StoryTeller: Improving Long Video Description through Global Audio-Visual Character Identification
- URL: http://arxiv.org/abs/2411.07076v1
- Date: Mon, 11 Nov 2024 15:51:48 GMT
- Title: StoryTeller: Improving Long Video Description through Global Audio-Visual Character Identification
- Authors: Yichen He, Yuan Lin, Jianchao Wu, Hanchong Zhang, Yuchen Zhang, Ruicheng Le,
- Abstract summary: Long video description introduces new challenges, such as plot-level consistency across descriptions.
We propose StoryTeller, a system for generating dense descriptions of long videos, incorporating both low-level visual concepts and high-level plot information.
- Score: 6.762705315042178
- License:
- Abstract: Existing large vision-language models (LVLMs) are largely limited to processing short, seconds-long videos and struggle with generating coherent descriptions for extended video spanning minutes or more.
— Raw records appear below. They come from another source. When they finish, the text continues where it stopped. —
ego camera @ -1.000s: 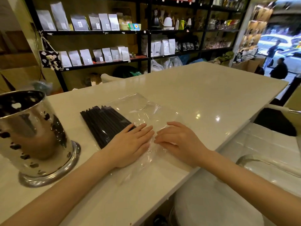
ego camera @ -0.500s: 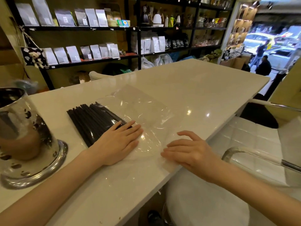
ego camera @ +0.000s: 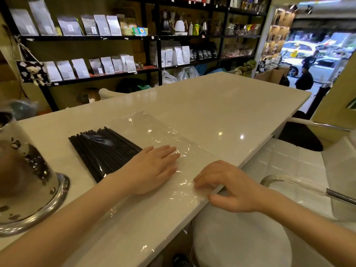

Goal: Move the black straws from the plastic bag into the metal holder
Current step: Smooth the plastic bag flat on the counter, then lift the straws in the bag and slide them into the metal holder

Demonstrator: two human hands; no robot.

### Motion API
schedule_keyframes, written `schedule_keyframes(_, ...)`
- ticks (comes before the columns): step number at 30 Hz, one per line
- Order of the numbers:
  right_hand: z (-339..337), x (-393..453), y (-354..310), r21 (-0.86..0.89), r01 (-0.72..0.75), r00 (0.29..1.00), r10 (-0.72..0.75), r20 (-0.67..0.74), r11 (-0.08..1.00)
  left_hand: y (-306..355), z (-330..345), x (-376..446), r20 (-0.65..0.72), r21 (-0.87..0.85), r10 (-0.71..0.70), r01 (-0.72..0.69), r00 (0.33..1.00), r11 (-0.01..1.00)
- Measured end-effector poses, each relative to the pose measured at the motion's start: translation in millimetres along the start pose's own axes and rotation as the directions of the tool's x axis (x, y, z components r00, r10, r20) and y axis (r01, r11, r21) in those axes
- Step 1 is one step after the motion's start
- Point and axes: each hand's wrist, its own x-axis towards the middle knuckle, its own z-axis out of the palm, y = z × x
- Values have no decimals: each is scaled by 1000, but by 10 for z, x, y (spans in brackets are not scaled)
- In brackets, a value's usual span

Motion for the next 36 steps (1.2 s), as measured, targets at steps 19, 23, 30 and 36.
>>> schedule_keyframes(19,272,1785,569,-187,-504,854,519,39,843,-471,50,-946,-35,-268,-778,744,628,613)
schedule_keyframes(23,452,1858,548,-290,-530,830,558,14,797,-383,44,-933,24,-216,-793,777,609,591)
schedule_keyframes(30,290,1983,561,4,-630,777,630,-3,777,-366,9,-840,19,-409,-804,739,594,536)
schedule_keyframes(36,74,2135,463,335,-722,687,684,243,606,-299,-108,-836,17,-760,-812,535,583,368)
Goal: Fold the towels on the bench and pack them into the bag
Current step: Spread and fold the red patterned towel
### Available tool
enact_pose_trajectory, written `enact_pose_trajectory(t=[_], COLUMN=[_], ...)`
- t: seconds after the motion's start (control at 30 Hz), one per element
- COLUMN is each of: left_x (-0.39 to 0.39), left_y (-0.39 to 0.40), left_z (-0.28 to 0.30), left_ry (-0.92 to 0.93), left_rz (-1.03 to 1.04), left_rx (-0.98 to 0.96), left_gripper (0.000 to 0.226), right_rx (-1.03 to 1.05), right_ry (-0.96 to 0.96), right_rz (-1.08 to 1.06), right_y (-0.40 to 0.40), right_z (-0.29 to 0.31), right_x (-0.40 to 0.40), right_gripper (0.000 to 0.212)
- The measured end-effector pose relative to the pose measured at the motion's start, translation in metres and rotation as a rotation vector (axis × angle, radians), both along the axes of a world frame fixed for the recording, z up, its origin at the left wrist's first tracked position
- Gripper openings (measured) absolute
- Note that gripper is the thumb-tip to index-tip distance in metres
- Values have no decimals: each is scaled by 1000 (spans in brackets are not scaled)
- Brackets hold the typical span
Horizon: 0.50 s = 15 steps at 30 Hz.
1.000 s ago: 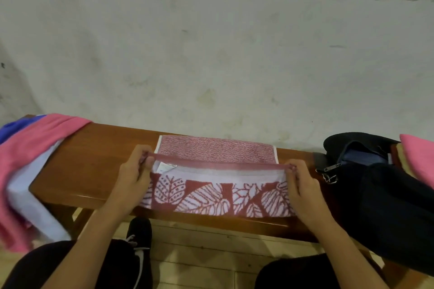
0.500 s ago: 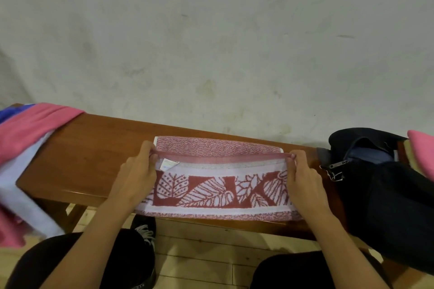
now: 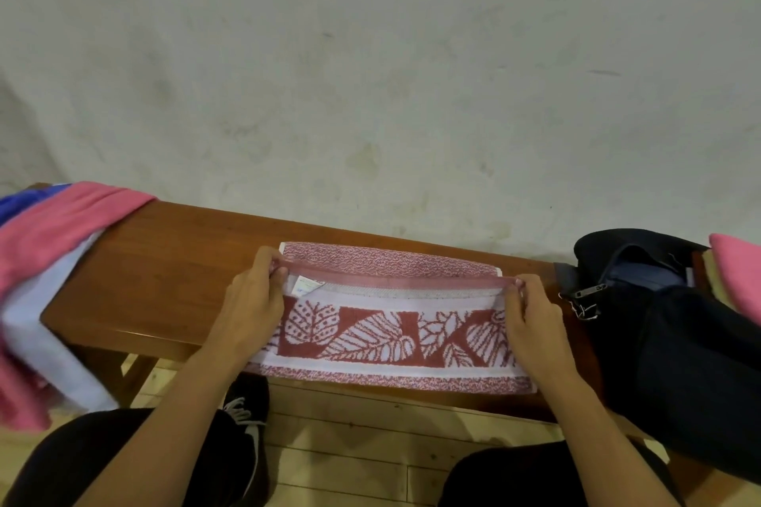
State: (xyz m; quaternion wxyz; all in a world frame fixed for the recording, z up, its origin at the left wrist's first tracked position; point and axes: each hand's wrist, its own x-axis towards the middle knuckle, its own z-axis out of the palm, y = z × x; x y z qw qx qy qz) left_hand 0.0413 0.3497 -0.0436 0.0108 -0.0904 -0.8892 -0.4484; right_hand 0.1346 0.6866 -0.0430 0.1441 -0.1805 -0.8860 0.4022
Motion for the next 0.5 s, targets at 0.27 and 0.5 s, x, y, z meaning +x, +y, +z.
enact_pose_trajectory(t=[0.27, 0.5], left_x=[1, 10], left_y=[-12, -3], left_z=[-6, -3], left_ry=[-111, -17], left_rz=[3, -33], left_rx=[-1, 110], left_gripper=[4, 4], right_rx=[21, 2], right_ry=[-100, -2], right_rz=[46, -16], right_y=[-1, -4], right_z=[2, 1], right_x=[5, 2], right_gripper=[22, 20])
Long video description introduces new challenges, such as plot-level consistency across descriptions. To address these, we figure out audio-visual character identification, matching character names to each dialogue, as a key factor. We propose StoryTeller, a system for generating dense descriptions of long videos, incorporating both low-level visual concepts and high-level plot information. StoryTeller uses a multimodal large language model that integrates visual, audio, and text modalities to perform audio-visual character identification on minute-long video clips. The results are then fed into a LVLM to enhance consistency of video description. We validate our approach on movie description tasks and introduce MovieStory101, a dataset with dense descriptions for three-minute movie clips. To evaluate long video descriptions, we create MovieQA, a large set of multiple-choice questions for the MovieStory101 test set. We assess descriptions by inputting them into GPT-4 to answer these questions, using accuracy as an automatic evaluation metric. Experiments show that StoryTeller outperforms all open and closed-source baselines on MovieQA, achieving 9.5% higher accuracy than the strongest baseline, Gemini-1.5-pro, and demonstrating a +15.56% advantage in human side-by-side evaluations. Additionally, incorporating audio-visual character identification from StoryTeller improves the performance of all video description models, with Gemini-1.5-pro and GPT-4o showing relative improvement of 5.5% and 13.0%, respectively, in accuracy on MovieQA.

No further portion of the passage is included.